**What is being asked**: Write out the listing again, exactly as it appears below.

**Input**:
....................
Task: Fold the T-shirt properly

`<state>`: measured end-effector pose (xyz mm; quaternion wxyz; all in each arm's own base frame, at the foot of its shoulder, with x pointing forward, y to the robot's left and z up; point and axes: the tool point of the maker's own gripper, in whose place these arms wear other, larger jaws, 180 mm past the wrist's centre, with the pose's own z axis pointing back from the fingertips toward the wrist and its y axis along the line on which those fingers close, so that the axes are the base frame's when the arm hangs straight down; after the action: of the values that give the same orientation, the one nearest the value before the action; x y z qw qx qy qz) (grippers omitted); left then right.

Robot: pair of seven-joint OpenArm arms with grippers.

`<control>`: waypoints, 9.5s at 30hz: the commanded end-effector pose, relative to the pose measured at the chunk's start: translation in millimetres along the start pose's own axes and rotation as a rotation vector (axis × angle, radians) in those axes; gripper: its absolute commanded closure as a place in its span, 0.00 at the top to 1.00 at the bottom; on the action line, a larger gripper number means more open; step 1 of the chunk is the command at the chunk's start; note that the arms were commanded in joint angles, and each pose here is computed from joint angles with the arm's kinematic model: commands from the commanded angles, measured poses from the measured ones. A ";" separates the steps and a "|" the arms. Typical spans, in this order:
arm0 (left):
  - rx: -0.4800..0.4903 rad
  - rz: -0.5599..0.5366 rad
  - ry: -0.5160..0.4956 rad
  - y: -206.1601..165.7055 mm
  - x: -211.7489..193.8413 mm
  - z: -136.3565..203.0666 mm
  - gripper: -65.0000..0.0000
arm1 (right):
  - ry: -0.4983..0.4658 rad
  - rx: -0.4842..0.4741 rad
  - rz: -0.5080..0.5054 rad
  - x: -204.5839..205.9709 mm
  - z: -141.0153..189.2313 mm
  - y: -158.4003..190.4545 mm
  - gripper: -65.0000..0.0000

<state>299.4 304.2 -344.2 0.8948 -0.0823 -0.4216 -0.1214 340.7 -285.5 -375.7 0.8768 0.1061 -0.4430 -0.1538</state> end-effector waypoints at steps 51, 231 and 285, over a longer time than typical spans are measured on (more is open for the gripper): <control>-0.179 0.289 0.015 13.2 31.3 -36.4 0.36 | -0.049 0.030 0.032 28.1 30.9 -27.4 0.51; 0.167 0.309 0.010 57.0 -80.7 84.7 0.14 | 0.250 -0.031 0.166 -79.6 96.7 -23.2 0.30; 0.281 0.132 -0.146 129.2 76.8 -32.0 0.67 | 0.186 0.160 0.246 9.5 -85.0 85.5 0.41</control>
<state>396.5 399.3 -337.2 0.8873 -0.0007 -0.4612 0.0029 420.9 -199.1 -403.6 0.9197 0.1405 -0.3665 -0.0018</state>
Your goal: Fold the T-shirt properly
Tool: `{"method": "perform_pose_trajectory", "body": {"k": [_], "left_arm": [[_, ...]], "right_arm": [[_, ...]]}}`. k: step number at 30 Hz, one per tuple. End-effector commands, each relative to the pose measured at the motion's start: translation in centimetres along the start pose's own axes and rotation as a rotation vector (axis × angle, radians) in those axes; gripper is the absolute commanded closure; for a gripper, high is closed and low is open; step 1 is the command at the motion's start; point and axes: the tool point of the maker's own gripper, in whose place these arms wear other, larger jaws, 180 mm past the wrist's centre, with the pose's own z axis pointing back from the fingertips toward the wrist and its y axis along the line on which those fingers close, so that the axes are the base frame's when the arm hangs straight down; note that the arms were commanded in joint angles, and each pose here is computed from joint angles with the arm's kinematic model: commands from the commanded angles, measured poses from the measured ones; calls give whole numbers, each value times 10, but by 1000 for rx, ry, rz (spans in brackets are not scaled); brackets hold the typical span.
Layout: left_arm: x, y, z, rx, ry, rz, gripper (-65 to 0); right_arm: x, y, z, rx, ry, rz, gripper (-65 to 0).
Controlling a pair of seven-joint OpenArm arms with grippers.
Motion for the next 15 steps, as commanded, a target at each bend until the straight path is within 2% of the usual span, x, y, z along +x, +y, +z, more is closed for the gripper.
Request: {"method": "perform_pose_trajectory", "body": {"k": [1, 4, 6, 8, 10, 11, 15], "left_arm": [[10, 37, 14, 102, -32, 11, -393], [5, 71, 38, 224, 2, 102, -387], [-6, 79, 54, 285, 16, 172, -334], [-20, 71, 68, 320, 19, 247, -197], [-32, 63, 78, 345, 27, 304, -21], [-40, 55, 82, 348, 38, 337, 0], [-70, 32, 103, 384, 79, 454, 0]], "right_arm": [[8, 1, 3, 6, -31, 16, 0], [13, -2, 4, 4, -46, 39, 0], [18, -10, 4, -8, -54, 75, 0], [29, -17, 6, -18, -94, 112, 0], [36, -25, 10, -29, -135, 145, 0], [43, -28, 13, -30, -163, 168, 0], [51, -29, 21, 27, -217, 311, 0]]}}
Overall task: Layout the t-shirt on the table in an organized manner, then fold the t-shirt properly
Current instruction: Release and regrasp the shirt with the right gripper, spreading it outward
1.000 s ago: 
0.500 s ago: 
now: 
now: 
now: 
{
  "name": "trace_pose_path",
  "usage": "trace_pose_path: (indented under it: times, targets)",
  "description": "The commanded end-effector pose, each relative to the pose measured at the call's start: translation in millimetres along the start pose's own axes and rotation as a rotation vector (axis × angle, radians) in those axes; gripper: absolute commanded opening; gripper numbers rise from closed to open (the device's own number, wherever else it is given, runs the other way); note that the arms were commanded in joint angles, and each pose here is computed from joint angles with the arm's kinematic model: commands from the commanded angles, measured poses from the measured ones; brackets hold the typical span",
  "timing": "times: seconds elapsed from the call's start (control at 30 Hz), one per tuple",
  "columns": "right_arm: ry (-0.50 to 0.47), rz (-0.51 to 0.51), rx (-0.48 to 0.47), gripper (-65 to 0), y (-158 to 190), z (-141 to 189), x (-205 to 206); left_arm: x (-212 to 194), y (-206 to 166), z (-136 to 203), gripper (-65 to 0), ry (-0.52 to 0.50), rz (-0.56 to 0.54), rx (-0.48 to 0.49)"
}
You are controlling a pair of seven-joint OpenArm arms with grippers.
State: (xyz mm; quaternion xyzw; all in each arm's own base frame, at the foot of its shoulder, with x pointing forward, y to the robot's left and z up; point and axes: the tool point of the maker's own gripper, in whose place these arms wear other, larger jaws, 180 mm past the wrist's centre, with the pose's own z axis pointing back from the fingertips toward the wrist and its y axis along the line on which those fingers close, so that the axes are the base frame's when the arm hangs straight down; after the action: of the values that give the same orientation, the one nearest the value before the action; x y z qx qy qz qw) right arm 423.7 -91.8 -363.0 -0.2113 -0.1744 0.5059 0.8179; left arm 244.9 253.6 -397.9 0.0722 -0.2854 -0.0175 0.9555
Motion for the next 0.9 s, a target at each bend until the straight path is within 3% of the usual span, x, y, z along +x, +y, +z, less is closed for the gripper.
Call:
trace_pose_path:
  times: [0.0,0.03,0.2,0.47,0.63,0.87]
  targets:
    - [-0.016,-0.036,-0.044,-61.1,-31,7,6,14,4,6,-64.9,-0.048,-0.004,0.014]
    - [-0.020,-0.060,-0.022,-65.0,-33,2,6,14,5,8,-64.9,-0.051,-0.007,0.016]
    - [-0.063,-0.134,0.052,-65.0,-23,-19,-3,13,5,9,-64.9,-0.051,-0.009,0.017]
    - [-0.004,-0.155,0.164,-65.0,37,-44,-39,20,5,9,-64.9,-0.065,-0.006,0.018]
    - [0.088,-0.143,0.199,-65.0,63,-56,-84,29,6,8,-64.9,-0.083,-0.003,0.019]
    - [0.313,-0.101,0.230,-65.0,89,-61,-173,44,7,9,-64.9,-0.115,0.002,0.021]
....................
**Answer space**:
Task: Fold the T-shirt properly

`<state>`: measured end-effector pose (xyz mm; quaternion wxyz; all in each arm's own base frame, at the foot of its shoulder, with x pointing forward, y to the robot's left and z up; point and axes: the tool point of the maker's own gripper, in whose place these arms wear other, larger jaws, 180 mm past the wrist's centre, with the pose's own z axis pointing back from the fingertips toward the wrist and its y axis along the line on which those fingers close, so that the axes are the base frame's when the arm hangs straight down; after the action: of the values that give the same orientation, the one nearest the value before the action; x y z qw qx qy qz) (grippers omitted); left then right.

Robot: pair of seven-joint OpenArm arms with grippers.

`<control>`: waypoints, 9.5s at 30hz: the commanded end-effector pose, relative to the pose measured at the chunk's start: translation in millimetres along the start pose's own axes and rotation as a rotation vector (axis × angle, radians) in those axes; gripper: its absolute commanded closure as a place in its span, 0.00 at the top to 1.00 at the bottom; on the action line, a larger gripper number means more open; step 1 of the chunk is the command at the chunk's start; note that the arms were commanded in joint angles, and each pose here is computed from joint angles with the arm's kinematic model: commands from the commanded angles, measured poses from the measured ones. A ";" separates the steps and a "|" the arms. Typical spans, in this order:
arm0 (left):
  - rx: -0.4800..0.4903 rad
  - rz: -0.5599..0.5366 rad
  - ry: -0.5160..0.4956 rad
  - y: -206.1601..165.7055 mm
  - x: -211.7489..193.8413 mm
  - z: -136.3565..203.0666 mm
  - gripper: -65.0000..0.0000
arm1 (right):
  - ry: -0.4983..0.4658 rad
  - rx: -0.4842..0.4741 rad
  - rz: -0.5080..0.5054 rad
  - x: -204.5839..205.9709 mm
  - z: -141.0153..189.2313 mm
  - y: -158.4003..190.4545 mm
  - gripper: -65.0000..0.0000

<state>299.4 304.2 -344.2 0.8948 -0.0823 -0.4216 -0.1214 340.7 -285.5 -375.7 0.8768 0.1061 -0.4430 -0.1538</state> end-effector waypoints at steps 51, 231 and 285, over a longer time than typical spans are measured on (more is open for the gripper): <control>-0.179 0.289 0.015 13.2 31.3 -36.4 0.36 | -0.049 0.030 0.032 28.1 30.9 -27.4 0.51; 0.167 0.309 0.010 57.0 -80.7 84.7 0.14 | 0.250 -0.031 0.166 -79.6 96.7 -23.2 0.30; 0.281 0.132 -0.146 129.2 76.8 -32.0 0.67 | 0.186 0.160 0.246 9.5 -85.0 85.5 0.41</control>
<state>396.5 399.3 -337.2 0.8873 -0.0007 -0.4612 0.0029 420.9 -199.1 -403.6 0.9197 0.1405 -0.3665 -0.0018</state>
Your goal: Fold the T-shirt properly
Tool: `{"method": "perform_pose_trajectory", "body": {"k": [_], "left_arm": [[_, ...]], "right_arm": [[_, ...]]}}`. k: step number at 30 Hz, one per tuple. End-effector commands, each relative to the pose measured at the motion's start: translation in centimetres along the start pose's own axes and rotation as a rotation vector (axis × angle, radians) in those axes; gripper is the absolute commanded closure; for a gripper, high is closed and low is open; step 1 is the command at the motion's start; point and axes: the tool point of the maker's own gripper, in whose place these arms wear other, larger jaws, 180 mm past the wrist's centre, with the pose's own z axis pointing back from the fingertips toward the wrist and its y axis along the line on which those fingers close, so that the axes are the base frame's when the arm hangs straight down; note that the arms were commanded in joint angles, and each pose here is computed from joint angles with the arm's kinematic model: commands from the commanded angles, measured poses from the measured ones; calls give whole numbers, each value times 10, but by 1000 for rx, ry, rz (spans in brackets are not scaled); brackets hold the typical span.
Layout: left_arm: x, y, z, rx, ry, rz, gripper (-65 to 0); right_arm: x, y, z, rx, ry, rz, gripper (-65 to 0).
Controlling a pair of seven-joint OpenArm arms with grippers.
Motion for the next 15 steps, as commanded, a target at each bend until the straight path is within 2% of the usual span, x, y, z along +x, +y, +z, more is closed for the gripper.
Request: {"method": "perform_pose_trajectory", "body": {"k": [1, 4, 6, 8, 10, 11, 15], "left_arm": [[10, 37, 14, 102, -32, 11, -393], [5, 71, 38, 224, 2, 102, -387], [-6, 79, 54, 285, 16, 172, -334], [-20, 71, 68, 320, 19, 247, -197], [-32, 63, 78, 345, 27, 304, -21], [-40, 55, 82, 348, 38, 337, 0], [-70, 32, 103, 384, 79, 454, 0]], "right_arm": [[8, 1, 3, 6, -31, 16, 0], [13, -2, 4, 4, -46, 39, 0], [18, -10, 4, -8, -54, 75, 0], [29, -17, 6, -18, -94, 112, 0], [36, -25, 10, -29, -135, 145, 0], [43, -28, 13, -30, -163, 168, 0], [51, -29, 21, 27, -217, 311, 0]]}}
Overall task: Layout the t-shirt on the table in an organized manner, then fold the t-shirt properly
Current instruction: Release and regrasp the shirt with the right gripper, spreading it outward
1.000 s ago: 
0.500 s ago: 
now: 
now: 
now: 
{
  "name": "trace_pose_path",
  "usage": "trace_pose_path: (indented under it: times, targets)",
  "description": "The commanded end-effector pose, each relative to the pose measured at the call's start: translation in millimetres along the start pose's own axes and rotation as a rotation vector (axis × angle, radians) in those axes; gripper: absolute commanded opening; gripper numbers rise from closed to open (the device's own number, wherever else it is given, runs the other way); note that the arms were commanded in joint angles, and each pose here is computed from joint angles with the arm's kinematic model: commands from the commanded angles, measured poses from the measured ones; brackets hold the typical span",
  "timing": "times: seconds elapsed from the call's start (control at 30 Hz), one per tuple",
  "columns": "right_arm: ry (-0.50 to 0.47), rz (-0.51 to 0.51), rx (-0.48 to 0.47), gripper (-65 to 0), y (-158 to 190), z (-141 to 189), x (-205 to 206); left_arm: x (-212 to 194), y (-206 to 166), z (-136 to 203), gripper (-65 to 0), ry (-0.52 to 0.50), rz (-0.56 to 0.54), rx (-0.48 to 0.49)"
}
You are controlling a pair of seven-joint OpenArm arms with grippers.
State: (xyz mm; quaternion xyzw; all in each arm's own base frame, at the foot of its shoulder, with x pointing forward, y to the robot's left and z up; point and axes: the tool point of the maker's own gripper, in whose place these arms wear other, larger jaws, 180 mm past the wrist's centre, with the pose's own z axis pointing back from the fingertips toward the wrist and its y axis along the line on which those fingers close, so that the axes are the base frame's when the arm hangs straight down; after the action: of the values that give the same orientation, the one nearest the value before the action; x y z qx qy qz qw) right arm 423.7 -91.8 -363.0 -0.2113 -0.1744 0.5059 0.8179; left arm 244.9 253.6 -397.9 0.0722 -0.2854 -0.0175 0.9555
Motion for the next 0.9 s, a target at each bend until the straight path is within 3% of the usual span, x, y, z along +x, +y, +z, less is closed for the gripper.
Call:
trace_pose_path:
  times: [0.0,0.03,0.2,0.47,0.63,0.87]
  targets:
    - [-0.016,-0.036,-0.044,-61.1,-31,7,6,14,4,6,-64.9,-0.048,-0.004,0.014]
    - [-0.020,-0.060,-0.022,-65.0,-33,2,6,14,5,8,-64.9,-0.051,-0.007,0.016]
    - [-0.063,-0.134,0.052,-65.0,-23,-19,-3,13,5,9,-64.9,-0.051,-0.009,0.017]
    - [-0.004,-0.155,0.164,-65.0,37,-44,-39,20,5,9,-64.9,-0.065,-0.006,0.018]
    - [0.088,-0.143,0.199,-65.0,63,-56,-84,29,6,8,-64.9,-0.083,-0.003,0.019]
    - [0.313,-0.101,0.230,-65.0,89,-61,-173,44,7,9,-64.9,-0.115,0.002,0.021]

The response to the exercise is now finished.